Bunker Hill Covered Bridge

Written By Nathan Moehlmann

Designated as a National Civil Engineering Landmark in 2001, the Bunker Hill Covered Bridge is the only remaining wooden example of the Improved Lattice Truss patented by Brigadier General Herman Haupt (1817-1905).  With this distinction, it joined the Cape Hatteras Lighthouse, the Blue Ridge Parkway, and the Dorton Arena in representing North Carolina on this important list.

One of only two original covered bridges in North Carolina, the other being Mt. Pisgah in Randolph County, the Bunker Hill Covered Bridge was built in 1895 by Andy L. Ramsour. Catawba County Commissioners in 1894 had asked nearby owners of Bunker Hill Farm to build and maintain a bridge that crossed Lyle’s Creek on the old Island Ford Road, a former Native American trail. The landowners hired Ramsour, keeper of the Horseford Covered Bridge that spanned the Catawba River north of Hickory.  To protect its timbers from the weather, workers covered the bridge in 1900 with a ninety-one foot roof, and in 1921, replaced the wooden shingles with a tin roof.  In 1985, the Bolick Family donated the bridge to the Catawba County Historical Association.  Under the guidance of Arnold M. Graton, a master bridgewright from Ashland, New Hampshire, CCHA restored the structure in 1994.

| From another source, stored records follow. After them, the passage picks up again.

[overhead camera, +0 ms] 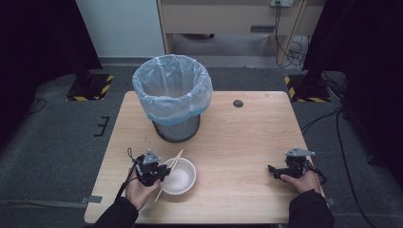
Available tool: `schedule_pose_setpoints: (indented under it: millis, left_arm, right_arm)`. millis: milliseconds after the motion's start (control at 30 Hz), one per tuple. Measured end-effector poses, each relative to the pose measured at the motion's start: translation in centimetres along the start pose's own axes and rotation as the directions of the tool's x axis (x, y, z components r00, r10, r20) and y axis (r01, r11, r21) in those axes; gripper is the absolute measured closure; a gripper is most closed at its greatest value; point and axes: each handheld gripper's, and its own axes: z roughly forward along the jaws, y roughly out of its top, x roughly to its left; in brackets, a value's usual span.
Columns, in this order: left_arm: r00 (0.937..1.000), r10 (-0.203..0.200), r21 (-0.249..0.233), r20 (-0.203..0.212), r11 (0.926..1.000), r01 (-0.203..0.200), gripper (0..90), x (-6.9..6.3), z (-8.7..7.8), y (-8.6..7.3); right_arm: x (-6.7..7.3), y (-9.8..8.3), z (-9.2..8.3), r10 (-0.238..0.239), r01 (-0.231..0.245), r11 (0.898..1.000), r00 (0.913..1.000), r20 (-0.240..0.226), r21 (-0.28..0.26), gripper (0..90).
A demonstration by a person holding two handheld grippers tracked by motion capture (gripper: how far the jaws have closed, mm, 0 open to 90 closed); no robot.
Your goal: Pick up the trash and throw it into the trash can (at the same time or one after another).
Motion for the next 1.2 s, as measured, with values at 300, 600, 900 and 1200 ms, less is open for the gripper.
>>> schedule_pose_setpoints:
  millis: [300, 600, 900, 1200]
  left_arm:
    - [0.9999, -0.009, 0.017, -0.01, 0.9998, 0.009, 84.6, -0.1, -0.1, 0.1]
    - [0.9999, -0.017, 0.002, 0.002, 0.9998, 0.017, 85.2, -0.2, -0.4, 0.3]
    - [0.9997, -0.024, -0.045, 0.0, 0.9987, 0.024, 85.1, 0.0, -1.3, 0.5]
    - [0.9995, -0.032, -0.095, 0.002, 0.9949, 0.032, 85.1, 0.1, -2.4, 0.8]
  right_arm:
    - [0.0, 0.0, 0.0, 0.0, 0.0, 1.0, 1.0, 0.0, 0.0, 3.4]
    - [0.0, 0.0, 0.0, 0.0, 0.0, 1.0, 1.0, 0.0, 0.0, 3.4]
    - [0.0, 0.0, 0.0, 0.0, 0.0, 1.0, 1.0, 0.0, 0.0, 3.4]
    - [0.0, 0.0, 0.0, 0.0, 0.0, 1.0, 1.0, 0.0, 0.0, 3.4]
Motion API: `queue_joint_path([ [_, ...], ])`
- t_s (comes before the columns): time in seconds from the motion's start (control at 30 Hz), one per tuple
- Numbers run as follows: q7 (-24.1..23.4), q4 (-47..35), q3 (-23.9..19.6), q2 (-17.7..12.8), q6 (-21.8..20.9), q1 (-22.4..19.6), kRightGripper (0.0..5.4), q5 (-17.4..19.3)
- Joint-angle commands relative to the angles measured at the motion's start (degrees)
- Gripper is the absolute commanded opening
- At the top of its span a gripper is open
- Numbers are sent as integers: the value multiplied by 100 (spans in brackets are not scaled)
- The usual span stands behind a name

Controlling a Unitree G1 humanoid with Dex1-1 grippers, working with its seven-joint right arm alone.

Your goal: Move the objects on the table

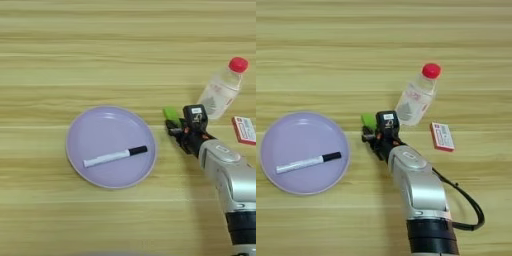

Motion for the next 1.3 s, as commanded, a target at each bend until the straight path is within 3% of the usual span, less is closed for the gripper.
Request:
queue_joint_path([
  [0.03,2,-230,-8,-166,-57,-143,223,-36],
  [0.77,296,-2347,-71,-543,561,194,434,124],
  [0.93,786,-2845,74,-957,688,289,496,203],
  [1.03,955,-3000,175,-1053,725,340,530,217],
  [1.3,1455,-3308,497,-1285,800,488,536,303],
])
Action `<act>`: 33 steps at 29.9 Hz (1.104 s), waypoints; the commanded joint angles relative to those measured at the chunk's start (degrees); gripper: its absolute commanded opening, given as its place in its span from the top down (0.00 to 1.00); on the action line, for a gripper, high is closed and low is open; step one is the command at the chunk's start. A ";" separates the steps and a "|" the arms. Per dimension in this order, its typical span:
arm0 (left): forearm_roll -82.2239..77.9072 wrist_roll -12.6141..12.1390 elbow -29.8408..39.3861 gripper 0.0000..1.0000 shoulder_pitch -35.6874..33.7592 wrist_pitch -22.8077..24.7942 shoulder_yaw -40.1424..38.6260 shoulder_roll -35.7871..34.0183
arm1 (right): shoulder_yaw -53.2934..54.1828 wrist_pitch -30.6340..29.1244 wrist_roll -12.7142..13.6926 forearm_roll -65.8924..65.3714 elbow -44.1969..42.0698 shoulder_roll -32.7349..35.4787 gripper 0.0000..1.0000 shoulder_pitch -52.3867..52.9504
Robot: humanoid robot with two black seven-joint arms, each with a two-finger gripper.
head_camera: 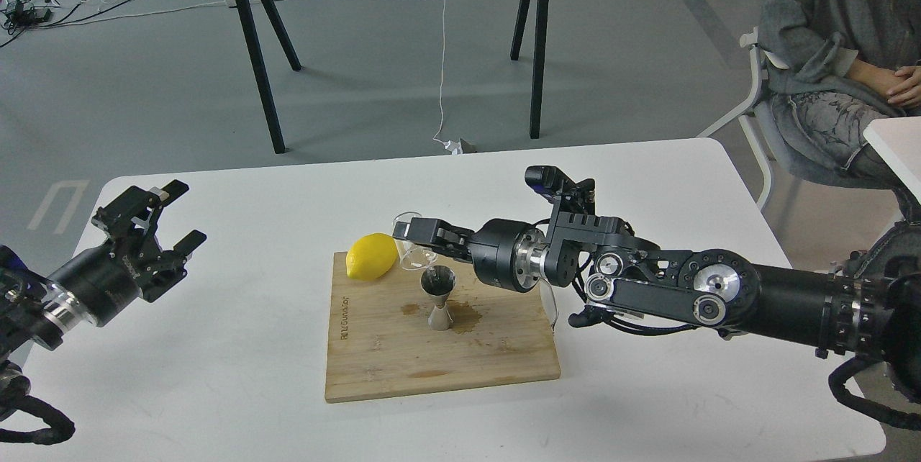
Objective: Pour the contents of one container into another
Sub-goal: 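Tilt the glass cup with the right gripper to pour into the jigger, then turn the glass cup upright and move it back from the board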
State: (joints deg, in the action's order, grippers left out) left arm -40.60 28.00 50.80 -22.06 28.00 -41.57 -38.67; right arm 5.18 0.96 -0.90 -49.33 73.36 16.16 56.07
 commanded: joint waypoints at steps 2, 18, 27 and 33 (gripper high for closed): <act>0.00 0.00 0.00 0.02 0.00 0.00 0.00 0.00 | -0.09 0.01 -0.68 -0.68 -0.06 0.01 0.64 -0.08; 0.00 0.00 0.00 0.02 0.09 0.00 0.00 -0.09 | -1.67 0.27 -2.00 -0.77 -1.20 0.01 0.64 -0.26; 0.00 0.00 0.00 0.02 0.09 0.00 0.00 -0.09 | 8.16 2.03 -1.39 13.98 -0.68 -0.69 0.64 -5.17; 0.00 0.00 0.00 0.02 0.09 0.00 0.00 -0.18 | 16.16 2.38 -1.30 24.96 -0.41 -2.97 0.65 -12.55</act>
State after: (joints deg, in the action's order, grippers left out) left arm -40.60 28.00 50.80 -21.97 28.00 -41.57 -38.84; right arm 17.44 3.22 -2.24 -29.96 72.81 14.65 47.12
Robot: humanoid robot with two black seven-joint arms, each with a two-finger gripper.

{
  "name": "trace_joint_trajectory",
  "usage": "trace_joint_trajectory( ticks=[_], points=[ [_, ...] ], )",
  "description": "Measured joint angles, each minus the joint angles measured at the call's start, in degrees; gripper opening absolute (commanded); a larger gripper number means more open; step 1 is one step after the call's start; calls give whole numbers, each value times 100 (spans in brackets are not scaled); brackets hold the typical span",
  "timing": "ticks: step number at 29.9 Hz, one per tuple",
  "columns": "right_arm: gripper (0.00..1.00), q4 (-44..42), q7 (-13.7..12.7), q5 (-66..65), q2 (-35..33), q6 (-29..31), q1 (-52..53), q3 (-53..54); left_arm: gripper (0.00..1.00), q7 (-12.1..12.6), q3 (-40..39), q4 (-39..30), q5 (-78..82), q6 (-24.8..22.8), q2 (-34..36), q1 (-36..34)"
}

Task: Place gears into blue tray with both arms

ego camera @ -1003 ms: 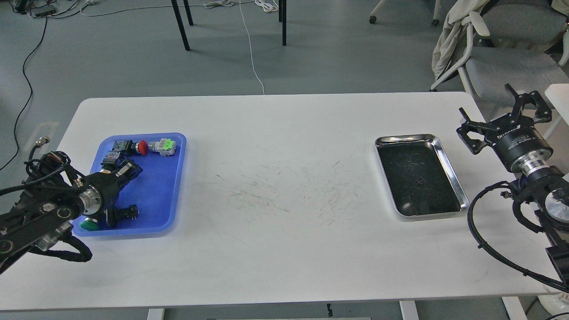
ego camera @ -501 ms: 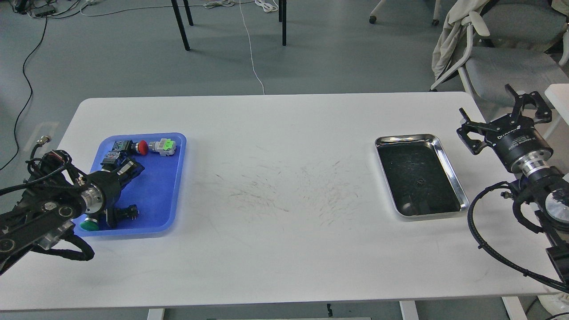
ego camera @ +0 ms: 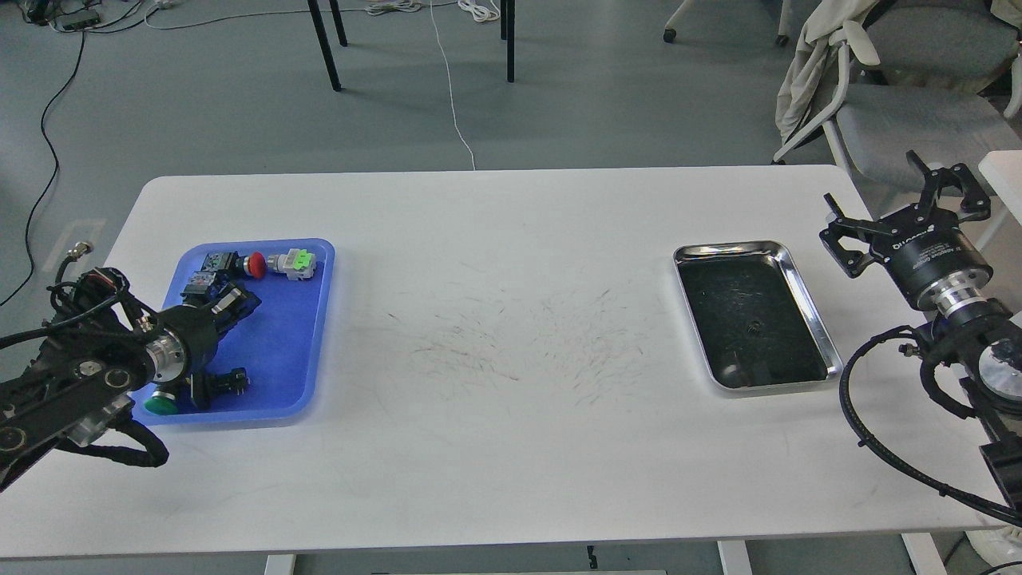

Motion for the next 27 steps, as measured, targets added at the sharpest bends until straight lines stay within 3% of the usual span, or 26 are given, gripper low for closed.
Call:
trace_joint_trajectory(
  ticks=[16, 17, 18, 20, 22, 23, 27],
  points=[
    [97, 9, 8, 0, -7, -2, -7, 0, 96, -17, -56, -70, -30, -369, 4, -68],
    [97, 9, 8, 0, -7, -1, -7, 0, 91, -17, -56, -58, -31, -374, 4, -69],
    [97, 9, 8, 0, -7, 1, -7, 0, 77, -16, -56, -44, -31, -377, 4, -69],
    [97, 9, 8, 0, -7, 4, -6, 0, 31, -10, -48, -25, -30, -397, 5, -70],
    [97, 9, 8, 0, -7, 5, -7, 0, 14, -8, -8, -4, 34, -459, 26, -72],
    [97, 9, 8, 0, -7, 5, -7, 1, 1, -2, 14, 9, 82, -499, 41, -72],
    [97, 9, 7, 0, -7, 7, -7, 6, 0, 32, 25, 94, 321, -607, 69, -92]
  ],
)
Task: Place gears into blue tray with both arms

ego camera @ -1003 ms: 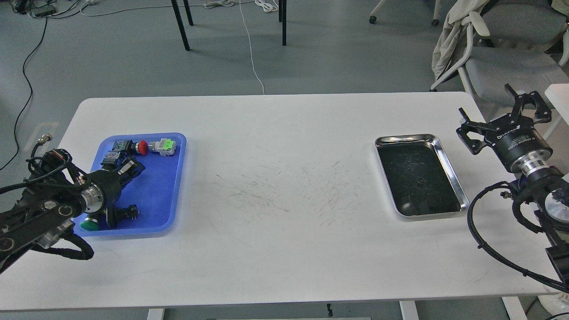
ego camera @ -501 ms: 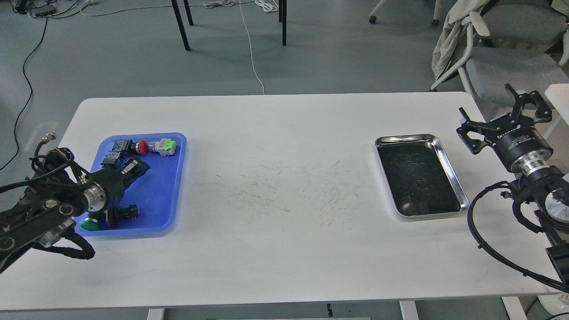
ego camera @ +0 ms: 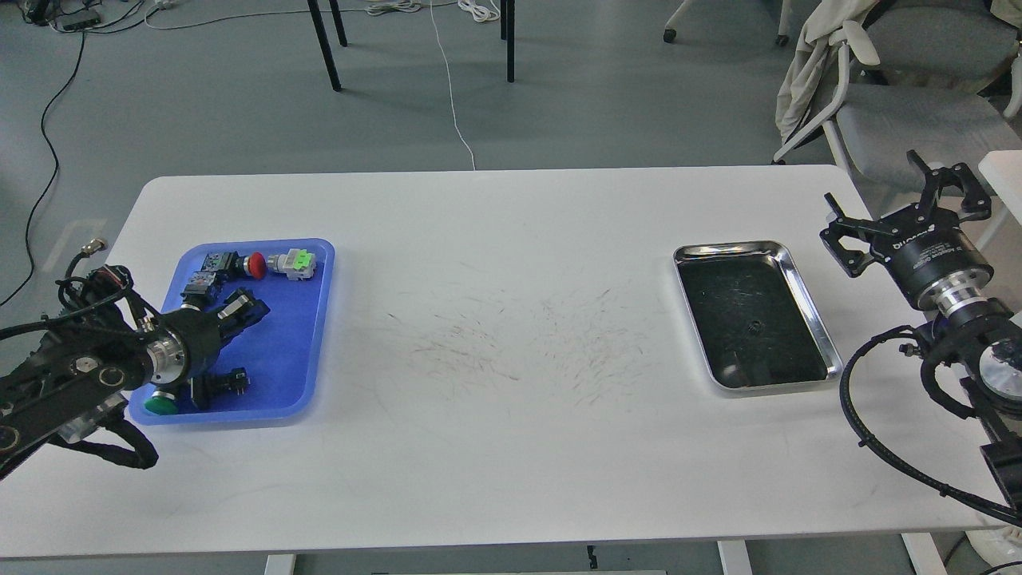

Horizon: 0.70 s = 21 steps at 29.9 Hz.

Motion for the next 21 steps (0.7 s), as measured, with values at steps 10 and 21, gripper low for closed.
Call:
trace_joint_trajectory(
  ticks=[10, 21],
  points=[
    [97, 0, -1, 0, 0, 0, 0, -6, 98, 187, 0, -15, 85, -133, 7, -40],
    [97, 0, -1, 0, 0, 0, 0, -7, 99, 361, -75, -10, 24, 104, -61, -40]
  ],
)
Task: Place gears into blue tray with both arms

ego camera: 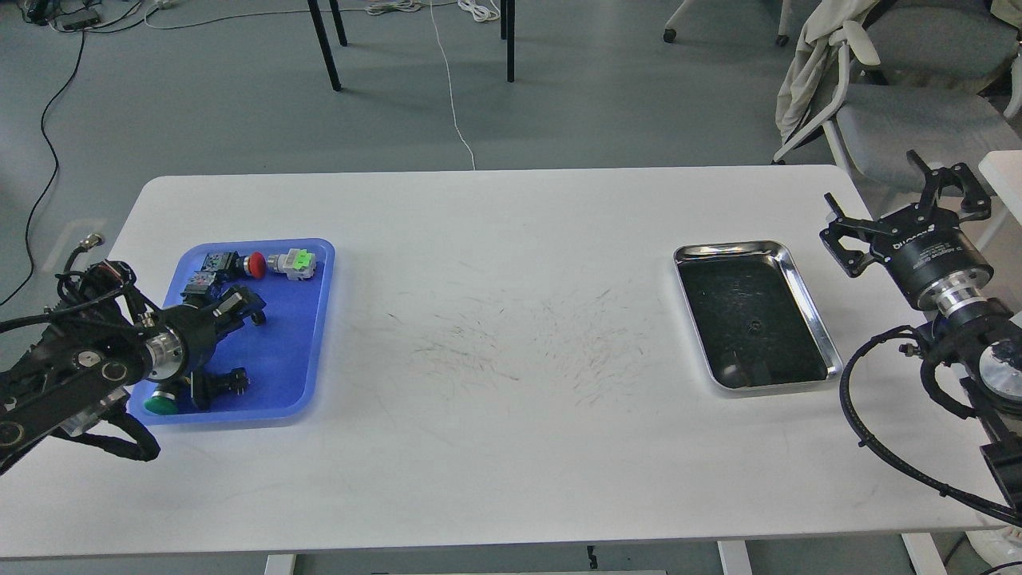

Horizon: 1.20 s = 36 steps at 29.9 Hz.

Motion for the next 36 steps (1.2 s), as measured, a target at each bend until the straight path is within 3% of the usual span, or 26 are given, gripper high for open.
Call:
trace_joint_trajectory(
  ticks=[20, 29, 36],
  points=[
    [97, 0, 2, 0, 0, 0, 1, 8, 99, -10, -263, -388, 5, -40, 68, -145],
    [98, 0, -8, 0, -57, 0, 10, 21, 99, -30, -481, -1797, 115, -3, 150, -623],
    [98, 0, -33, 14, -320, 40, -16, 76, 99, -54, -677, -1978, 176, 220, -997, -909]
  ],
)
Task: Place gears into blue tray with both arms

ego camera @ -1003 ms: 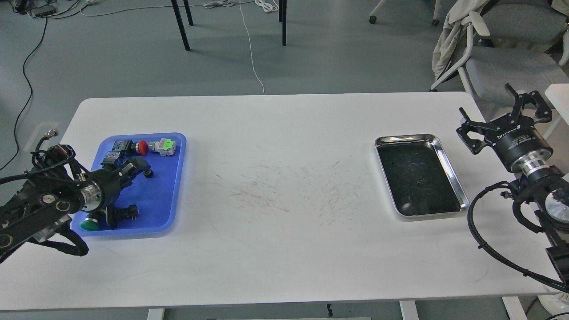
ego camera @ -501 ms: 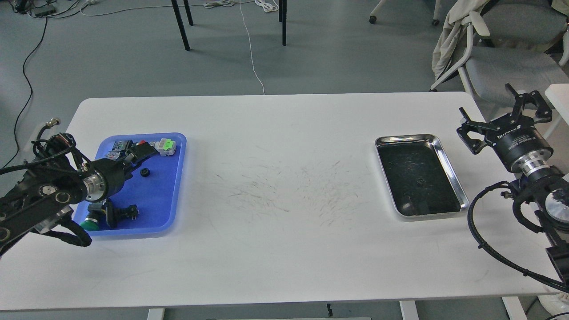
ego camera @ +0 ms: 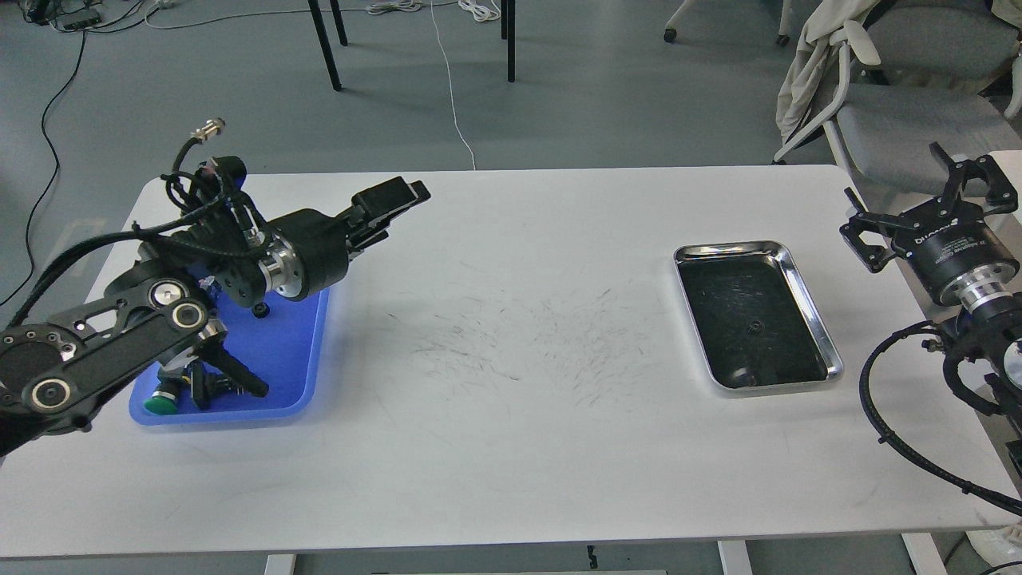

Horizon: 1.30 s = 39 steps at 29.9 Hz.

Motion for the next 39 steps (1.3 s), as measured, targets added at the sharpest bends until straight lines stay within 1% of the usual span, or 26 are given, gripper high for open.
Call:
trace_joint_trajectory(
  ticks=[4, 6, 8, 12, 14, 17, 19, 21, 23, 26, 28, 31, 34, 37, 39],
  points=[
    [98, 25, -9, 17, -166, 48, -41, 45, 99, -42, -396, 578, -15, 489, -826, -13],
    [98, 118, -11, 19, -260, 64, -64, 51, 99, -91, -550, 984, -50, 583, -1117, -13],
    [98, 270, -16, 21, -369, 64, -97, 56, 99, -193, -796, 1368, -119, 620, -1339, -12],
    [98, 894, -33, 16, -705, 24, -289, 25, 99, -346, -1311, 2027, -554, 637, -1609, 22],
    [98, 1324, -35, -2, -985, 2, -420, -19, 99, -504, -1467, 2327, -869, 637, -1655, 24],
    [98, 1907, -70, -90, -1582, -4, -561, -157, 99, -760, -1653, 2738, -1296, 637, -1670, 23],
    [98, 2204, -157, -369, -2078, -3, -544, -407, 99, -824, -1824, 2902, -1560, 620, -1673, 23],
    [98, 2380, -281, -997, -2570, 4, -356, -788, 99, -841, -1966, 3089, -1819, 583, -1673, 24],
    [98, 2455, -464, -1897, -2850, 27, 109, -1203, 99, -858, -1994, 3312, -1970, 547, -1676, 31],
    [98, 2599, -906, -3478, -2973, 116, 1036, -2190, 99, -970, -1987, 3497, -2038, 526, -1698, 49],
    [98, 2724, -1096, -4467, -2985, 164, 1651, -3034, 99, -1116, -1977, 3523, -2034, 519, -1724, 101],
    [98, 2804, -1210, -5708, -2986, 186, 2544, -4414, 99, -1259, -1965, 3521, -2003, 519, -1746, 177],
    [98, 2771, -1241, -6449, -2850, 188, 3200, -5496, 99, -1296, -1957, 3504, -1992, 523, -1743, 192],
    [98, 2589, -1244, -6926, -2592, 186, 3508, -6138, 99, -1302, -1955, 3501, -1988, 529, -1698, 194],
    [98, 2416, -1234, -7167, -2416, 177, 3547, -6317, 99, -1302, -1955, 3488, -1988, 529, -1678, 194]
  ],
)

David Fischetti, from Cary, North Carolina, the consulting engineer for the 1994 restoration and an instrumental part of getting the bridge designated as a national landmark, notes that General Herman Haupt was Chief of Military Railroads for the Union Army during the Civil War. A Philadelphia born civil and military engineer, author, professor, inventor, and industrialist, Haupt constructed an improved lattice truss bridge in “response to Ithiel Town’s 1820 and 1835 patents for the plank lattice timber truss.”  “Haupt used the analytical methods he developed in the 1840s,” Fischetti writes, “to design a more efficient lattice truss which consisted of web members positioned only at locations which required support. Redundant members were removed, resulting in the improved lattice truss as described in his book General Theory of Bridge Construction published in 1851.”

In a letter to the U. S. Patent Office (“Specification of Letters Patent No. 1,445, dated December 27, 1839”) Haupt explained his new construction method: “The construction of a lattice bridge without counterbraces, but consisting simply of braces inclined at any proposed angle and ties which are perpendicular to the lower chord, the chords being either straight or curved.”  Haupt went on to delineate the faults of the existing lattice truss.  He found useless the “braces and counterbraces arranged at equal angles in opposite directions and pinned with wooden pins to horizontal chords at top and bottom.”  He further concluded, “Theory, observation, and experiment [prove] that one half of the inclined pieces are of no use as counterbraces and badly answer the purpose of ties, that from their inclined position are exposed to a very considerable cross strain, which tends to split the timbers along the line of pins, and that the pins of the lower intersections are caused to bear a disproportionate share of the weight.”

The location of the Bunker Hill Covered Bridge played an important role not only in the Civil War but also during the American Revolution.  In 1959, Dr. J. E. Hodges, President of the Catawba County Historical Association, relayed that following the Battle of Cowpens in 1781, General Morgan detached 531 British prisoners under the guard of Colonel William Washington’s dragoons and Colonel Charles McDowell over the Island Ford Road—the route where the bridge rests. The men crossed Lyle’s Creek at the Bunker Hill Ford on their way to the Island Ford of the Catawba River, where they were then conveyed to Virginia.

The bridge is located two miles east of Claremont on Hwy. 70.